Dr. Li's research focuses on the generation of tumor-reactive effector cells for adoptive immunotherapy of cancer. To sensitize/induce tumor-reactive T cells and B cells in vivo, lymph node cells are primed utilizing as vaccines the genetically modified tumor cells, tumor cells admixed with bacterial adjutants, or antigen/antigen presenting cells. In order to optimize the methods that are capable of expanding lymphoid cells in vitro while maintaining or augmenting their antitumor reactivity, Dr. Li's research effort centers on developing new strategies for T cell and B cell activation/expansion using monoclonal antibodies, recombinant cytokines, as well as other T cell and/or B cell stimuli. Dr. Li's research effort is also devoted to the identification and characterization of tumor-specific T cell and B cell subsets. This issue is addressed by defining the specific antitumor reactivity of CD4+ or CD8+ T cells; differentiating Th1/Tc1 versus Th2/Tc2 cytokine responses; studying molecular markers on T cells or B cells by T cell or B cell subsets. Dr. Li's current research interests involving development of novel therapeutic approaches by targeting cancer stem cells or by isolating and characterizing tumor associated antigens represent new directions taken in the laboratory.
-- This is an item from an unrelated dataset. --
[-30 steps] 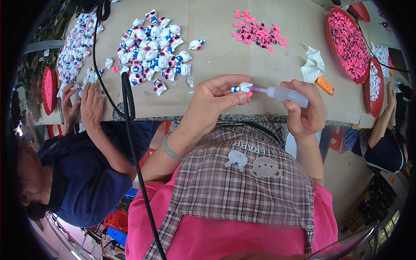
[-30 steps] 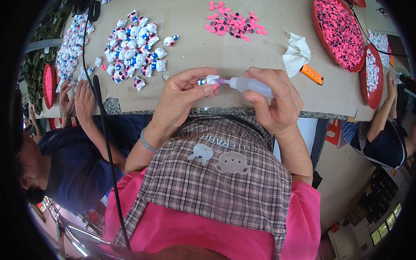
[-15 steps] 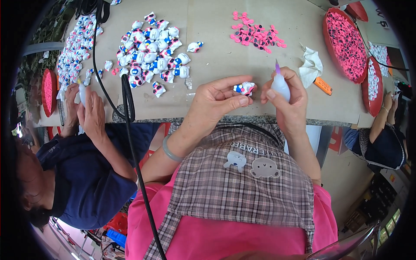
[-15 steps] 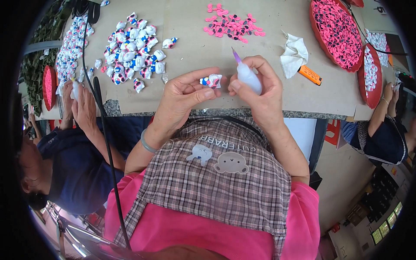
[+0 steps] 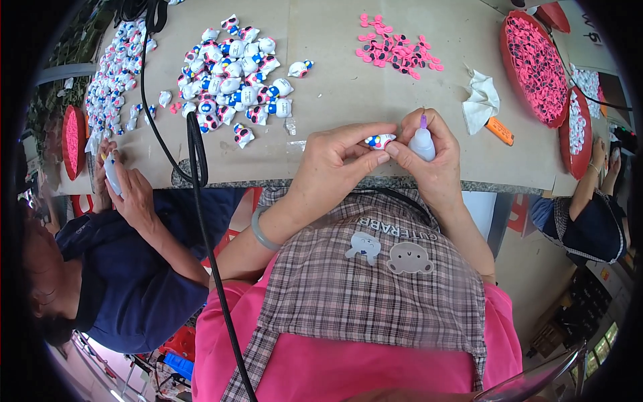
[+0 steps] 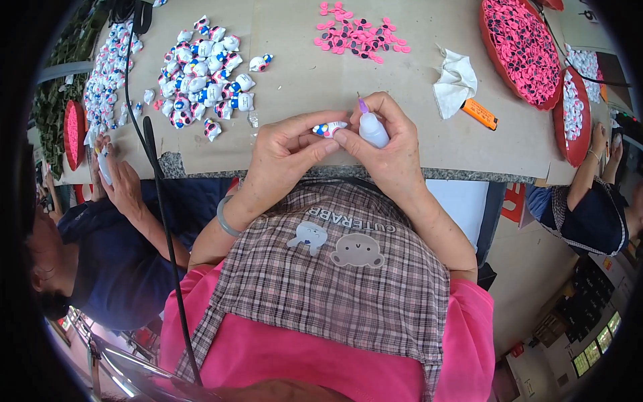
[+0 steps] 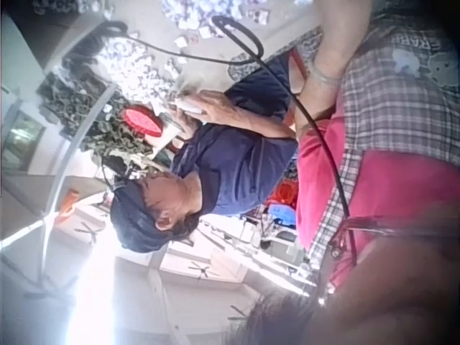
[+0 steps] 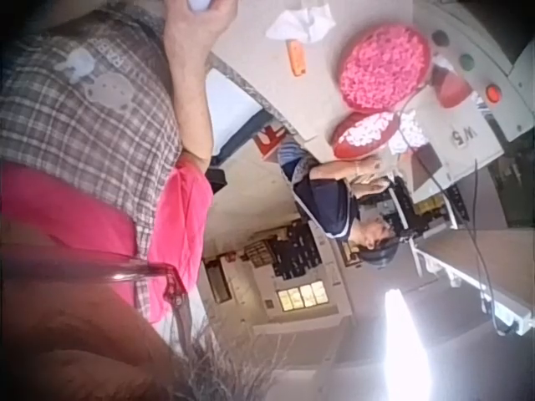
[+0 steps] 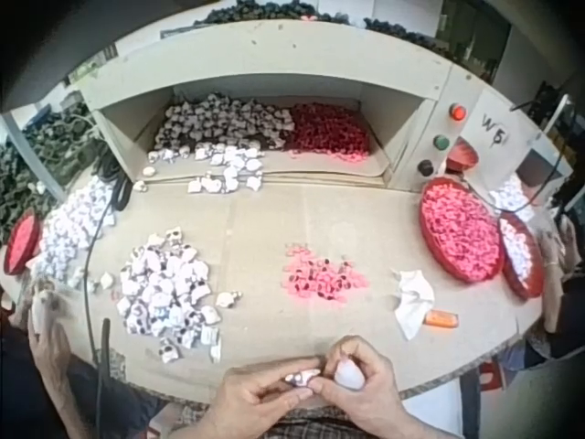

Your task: The person retrieves figurine bodies from a machine dispenser, applies glue to each figurine using a squeeze bottle, and attaches small accessory pieces onto the figurines by hand.

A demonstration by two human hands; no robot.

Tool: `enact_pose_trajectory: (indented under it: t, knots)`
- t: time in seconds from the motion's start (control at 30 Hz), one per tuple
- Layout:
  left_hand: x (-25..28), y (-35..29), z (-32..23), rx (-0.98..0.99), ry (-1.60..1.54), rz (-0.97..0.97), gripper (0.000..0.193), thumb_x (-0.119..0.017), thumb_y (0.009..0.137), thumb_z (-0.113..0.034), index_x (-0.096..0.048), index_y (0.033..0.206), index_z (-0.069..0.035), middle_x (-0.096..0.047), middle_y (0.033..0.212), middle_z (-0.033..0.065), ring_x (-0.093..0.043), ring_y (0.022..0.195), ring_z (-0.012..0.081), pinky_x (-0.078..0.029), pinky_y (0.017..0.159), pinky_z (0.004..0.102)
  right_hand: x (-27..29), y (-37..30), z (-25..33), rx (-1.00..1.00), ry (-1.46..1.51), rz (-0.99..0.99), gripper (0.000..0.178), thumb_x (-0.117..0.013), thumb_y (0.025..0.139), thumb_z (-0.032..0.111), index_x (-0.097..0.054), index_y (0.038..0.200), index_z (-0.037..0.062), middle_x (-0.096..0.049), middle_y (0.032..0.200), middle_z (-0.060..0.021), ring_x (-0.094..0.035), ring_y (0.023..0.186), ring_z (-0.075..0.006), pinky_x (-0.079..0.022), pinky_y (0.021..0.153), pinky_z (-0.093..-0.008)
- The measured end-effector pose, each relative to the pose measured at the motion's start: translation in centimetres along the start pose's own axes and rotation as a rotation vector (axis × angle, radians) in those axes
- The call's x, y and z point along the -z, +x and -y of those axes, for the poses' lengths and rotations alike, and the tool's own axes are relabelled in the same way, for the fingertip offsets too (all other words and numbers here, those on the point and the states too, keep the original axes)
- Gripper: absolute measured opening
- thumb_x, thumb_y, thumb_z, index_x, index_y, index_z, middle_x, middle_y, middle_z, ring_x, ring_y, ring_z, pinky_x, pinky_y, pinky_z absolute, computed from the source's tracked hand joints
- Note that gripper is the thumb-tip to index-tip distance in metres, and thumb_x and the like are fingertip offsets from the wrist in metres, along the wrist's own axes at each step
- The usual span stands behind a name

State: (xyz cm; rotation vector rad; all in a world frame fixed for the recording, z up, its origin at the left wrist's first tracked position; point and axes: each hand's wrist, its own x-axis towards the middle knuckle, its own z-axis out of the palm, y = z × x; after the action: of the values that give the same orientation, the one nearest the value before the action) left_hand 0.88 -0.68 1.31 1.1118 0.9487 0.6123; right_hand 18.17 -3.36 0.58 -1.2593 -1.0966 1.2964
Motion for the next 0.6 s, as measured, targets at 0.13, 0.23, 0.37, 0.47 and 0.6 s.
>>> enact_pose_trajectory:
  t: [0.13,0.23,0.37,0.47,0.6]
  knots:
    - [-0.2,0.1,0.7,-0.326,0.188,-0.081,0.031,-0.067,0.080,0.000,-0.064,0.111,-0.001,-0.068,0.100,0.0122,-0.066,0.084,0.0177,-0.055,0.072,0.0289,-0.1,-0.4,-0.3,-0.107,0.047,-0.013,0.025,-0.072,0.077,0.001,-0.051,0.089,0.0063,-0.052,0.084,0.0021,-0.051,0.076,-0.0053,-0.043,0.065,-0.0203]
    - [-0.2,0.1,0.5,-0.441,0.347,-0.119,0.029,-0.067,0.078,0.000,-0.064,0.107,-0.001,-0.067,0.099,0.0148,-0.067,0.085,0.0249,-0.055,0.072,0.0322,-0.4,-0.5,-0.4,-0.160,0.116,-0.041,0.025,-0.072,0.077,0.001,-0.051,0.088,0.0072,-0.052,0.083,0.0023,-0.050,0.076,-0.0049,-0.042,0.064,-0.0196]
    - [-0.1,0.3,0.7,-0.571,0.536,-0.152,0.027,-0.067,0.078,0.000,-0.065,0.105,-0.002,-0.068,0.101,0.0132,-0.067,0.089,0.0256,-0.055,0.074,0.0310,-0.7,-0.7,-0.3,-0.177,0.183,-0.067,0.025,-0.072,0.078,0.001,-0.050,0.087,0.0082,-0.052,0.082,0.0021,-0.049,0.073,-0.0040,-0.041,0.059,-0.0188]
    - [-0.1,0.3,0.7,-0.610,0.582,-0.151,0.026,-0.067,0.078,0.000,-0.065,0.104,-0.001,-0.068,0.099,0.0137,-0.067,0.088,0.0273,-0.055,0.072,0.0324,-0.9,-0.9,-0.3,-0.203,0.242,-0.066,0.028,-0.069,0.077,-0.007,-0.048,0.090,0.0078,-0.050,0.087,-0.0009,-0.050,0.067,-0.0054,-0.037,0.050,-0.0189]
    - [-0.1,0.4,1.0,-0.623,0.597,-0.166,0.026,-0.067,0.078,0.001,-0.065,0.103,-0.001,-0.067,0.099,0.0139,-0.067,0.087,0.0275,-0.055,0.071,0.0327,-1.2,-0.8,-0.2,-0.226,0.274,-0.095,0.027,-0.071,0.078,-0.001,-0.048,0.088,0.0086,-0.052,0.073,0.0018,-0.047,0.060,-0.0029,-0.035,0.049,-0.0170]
Dr. Li is a member of the Tumor Immunology Program of the Comprehensive Cancer Center at the University of Michigan. His research to develop innovative cancer treatment approaches through adoptive immunotherapy is clinically relevant. A novel protocol based on Dr. Li's effort utilizing activated T cells is funded by NIH and is now being used in a clinical trail to treat renal cell cancers at the University of Michigan Medical Center.

Selected publications:

1. Li, Q., Carr, A., Donald, E.J., Skitzki, J.J., Okuyama, R., Stoolman, M.L., and Chang, A.E., Synergistic effects of IL-12 and IL-18 in skewing tumor-reactive T cell responses toward a type 1 pattern. Cancer Research, 65:1063-1070, 2005.
2. Li, Q., Grover, A., Donald, E. J., Carr, A., Yu, J., Whitfield, J., Nelson, M.,Takeshita, N., Chang, A.E.,: Simultaneous Targeting of CD3 on T cells and CD40 on B or Dendritic Cells Augments the Antitumor Reactivity of Tumor-primed Lymph Node Cells. J. Immunology, 175:1424-1432, 2005.
3. Huang, J., Wang, Y., Guo, J., Lu, H., Ma, L.,Teitz ŠTennenbaum, S., Chang, A. E., and Li, Q.: Radiation-induced Apoptosis along with Local and Systemic Cytokine Elaboration is Associated with DC plus Radiotherapy-mediated Renal Cell Tumor Regression. Clinical Immunology, 123:298-310, 2007.
4. Iuchi, T, Teitz-Tennenbuam, S, Huang, J, Redman, B.G, Hughes, S.D., Li, M., Jiang, G., Chang, A.E., and Li, Q.: IL-21 augments the efficacy of T cell therapy by eliciting concurrent cellular and humoral responses. Cancer Research, 68:4431-41, 2008.
5. Li, S., Yang, J., Urban, F.A., MacGregor, J.N., Hughes, D.P.M., Chang, A.E., Mcdonagh, K.T., and Li, Q.: Genetically Engineered T Cells Expressing A HER2- specific Chimeric Receptor Mediate Antigen-specific Tumor Regression. Cancer Gene Therapy, 15:382-392, 2008.